- Directions:
From the first line to the last, reproduce the material exactly.

# # #

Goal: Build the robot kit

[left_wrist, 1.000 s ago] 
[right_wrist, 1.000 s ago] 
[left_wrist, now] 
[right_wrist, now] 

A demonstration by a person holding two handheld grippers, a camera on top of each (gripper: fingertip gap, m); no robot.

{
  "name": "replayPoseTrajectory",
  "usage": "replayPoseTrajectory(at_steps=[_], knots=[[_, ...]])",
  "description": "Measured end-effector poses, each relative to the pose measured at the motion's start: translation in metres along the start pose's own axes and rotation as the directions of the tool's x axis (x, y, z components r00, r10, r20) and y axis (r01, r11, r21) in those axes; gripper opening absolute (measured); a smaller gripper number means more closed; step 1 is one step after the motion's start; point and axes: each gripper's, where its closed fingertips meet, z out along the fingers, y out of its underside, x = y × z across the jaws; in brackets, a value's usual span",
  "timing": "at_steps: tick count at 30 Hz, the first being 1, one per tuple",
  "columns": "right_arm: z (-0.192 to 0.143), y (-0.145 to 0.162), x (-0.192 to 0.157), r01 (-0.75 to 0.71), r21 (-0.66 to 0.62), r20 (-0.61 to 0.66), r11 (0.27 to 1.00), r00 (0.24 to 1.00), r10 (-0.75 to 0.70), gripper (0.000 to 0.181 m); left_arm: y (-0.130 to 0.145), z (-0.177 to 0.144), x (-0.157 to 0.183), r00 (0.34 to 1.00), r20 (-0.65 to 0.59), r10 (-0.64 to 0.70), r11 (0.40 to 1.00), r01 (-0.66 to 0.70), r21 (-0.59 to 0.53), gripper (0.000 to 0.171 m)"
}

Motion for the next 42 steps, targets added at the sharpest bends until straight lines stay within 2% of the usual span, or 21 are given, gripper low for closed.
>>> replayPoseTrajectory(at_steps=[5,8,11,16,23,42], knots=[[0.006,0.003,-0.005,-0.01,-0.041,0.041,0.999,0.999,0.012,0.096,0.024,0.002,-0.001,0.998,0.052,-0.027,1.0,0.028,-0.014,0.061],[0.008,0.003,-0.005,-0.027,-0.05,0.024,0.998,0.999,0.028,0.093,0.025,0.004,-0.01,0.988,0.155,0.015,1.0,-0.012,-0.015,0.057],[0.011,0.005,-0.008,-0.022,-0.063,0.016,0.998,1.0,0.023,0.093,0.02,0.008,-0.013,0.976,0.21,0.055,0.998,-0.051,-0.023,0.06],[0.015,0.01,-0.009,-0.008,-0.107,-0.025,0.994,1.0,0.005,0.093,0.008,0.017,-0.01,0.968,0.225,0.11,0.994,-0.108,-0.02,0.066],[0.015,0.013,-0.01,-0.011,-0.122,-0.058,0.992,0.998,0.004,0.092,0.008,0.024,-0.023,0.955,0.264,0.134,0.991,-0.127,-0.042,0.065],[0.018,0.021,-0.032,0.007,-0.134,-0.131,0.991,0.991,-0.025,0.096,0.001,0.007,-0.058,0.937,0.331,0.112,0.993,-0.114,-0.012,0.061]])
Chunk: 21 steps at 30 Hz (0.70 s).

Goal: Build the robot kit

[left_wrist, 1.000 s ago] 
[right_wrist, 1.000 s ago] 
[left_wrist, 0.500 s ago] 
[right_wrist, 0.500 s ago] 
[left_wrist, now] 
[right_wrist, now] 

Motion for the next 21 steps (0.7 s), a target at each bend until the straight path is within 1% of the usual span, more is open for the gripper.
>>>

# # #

- Answer:
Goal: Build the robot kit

[left_wrist, 1.000 s ago] 
[right_wrist, 1.000 s ago] 
[left_wrist, now] 
[right_wrist, now] 

A demonstration by a person holding two handheld grippers, a camera on top of each (gripper: fingertip gap, m); no robot.

{
  "name": "replayPoseTrajectory",
  "usage": "replayPoseTrajectory(at_steps=[_], knots=[[_, ...]])",
  "description": "Measured end-effector poses, each relative to the pose measured at the motion's start: translation in metres along the start pose's own axes and rotation as the directions of the tool's x axis (x, y, z components r00, r10, r20) and y axis (r01, r11, r21) in those axes; gripper opening absolute (measured); a smaller gripper number means more closed; step 1 is one step after the motion's start; point and axes: each gripper's, where its closed fingertips meet, z out along the fingers, y out of its underside, x = y × z across the jaws; in brackets, a value's usual span",
  "timing": "at_steps: tick count at 30 Hz, the first being 1, one per tuple",
  "columns": "right_arm: z (-0.192 to 0.143), y (-0.145 to 0.162), x (-0.192 to 0.157), r01 (-0.75 to 0.71), r21 (-0.66 to 0.62), r20 (-0.61 to 0.66), r11 (0.27 to 1.00), r00 (0.24 to 1.00), r10 (-0.75 to 0.70), gripper (0.000 to 0.181 m); left_arm: y (-0.130 to 0.145), z (-0.177 to 0.144), x (-0.157 to 0.183), r00 (0.34 to 1.00), r20 (-0.65 to 0.59), r10 (-0.64 to 0.70), r11 (0.40 to 1.00), r01 (-0.66 to 0.70), r21 (-0.59 to 0.53), gripper (0.000 to 0.171 m)"
}

Motion for the next 42 steps, targets added at the sharpest bends until straight lines stay within 2% of the usual span, or 21 are given, gripper low for closed.
>>> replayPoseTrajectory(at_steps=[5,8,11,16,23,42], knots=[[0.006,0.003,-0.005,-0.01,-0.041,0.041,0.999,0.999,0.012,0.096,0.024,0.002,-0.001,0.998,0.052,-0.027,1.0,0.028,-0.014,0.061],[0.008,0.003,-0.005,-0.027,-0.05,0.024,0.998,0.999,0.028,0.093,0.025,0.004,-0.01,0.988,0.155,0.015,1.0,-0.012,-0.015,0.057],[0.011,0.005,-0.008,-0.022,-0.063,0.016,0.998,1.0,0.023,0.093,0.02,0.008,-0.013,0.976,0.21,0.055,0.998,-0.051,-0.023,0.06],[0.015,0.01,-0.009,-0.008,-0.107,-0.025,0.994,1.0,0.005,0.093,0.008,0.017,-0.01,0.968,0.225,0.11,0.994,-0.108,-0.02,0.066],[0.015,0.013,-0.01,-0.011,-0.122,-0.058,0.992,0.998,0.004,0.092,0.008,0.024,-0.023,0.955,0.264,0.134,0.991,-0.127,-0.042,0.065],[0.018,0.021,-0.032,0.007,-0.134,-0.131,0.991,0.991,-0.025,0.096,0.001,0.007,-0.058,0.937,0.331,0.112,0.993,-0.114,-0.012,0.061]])
Chunk: 21 steps at 30 Hz (0.70 s).

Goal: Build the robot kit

[left_wrist, 1.000 s ago] 
[right_wrist, 1.000 s ago] 
[left_wrist, 0.500 s ago] 
[right_wrist, 0.500 s ago] 
[left_wrist, now] 
[right_wrist, now] 

Motion for the next 21 steps (0.7 s), a target at each bend until the straight path is within 1% of the usual span, more is open for the gripper.
>>>

That brings the answer to completion.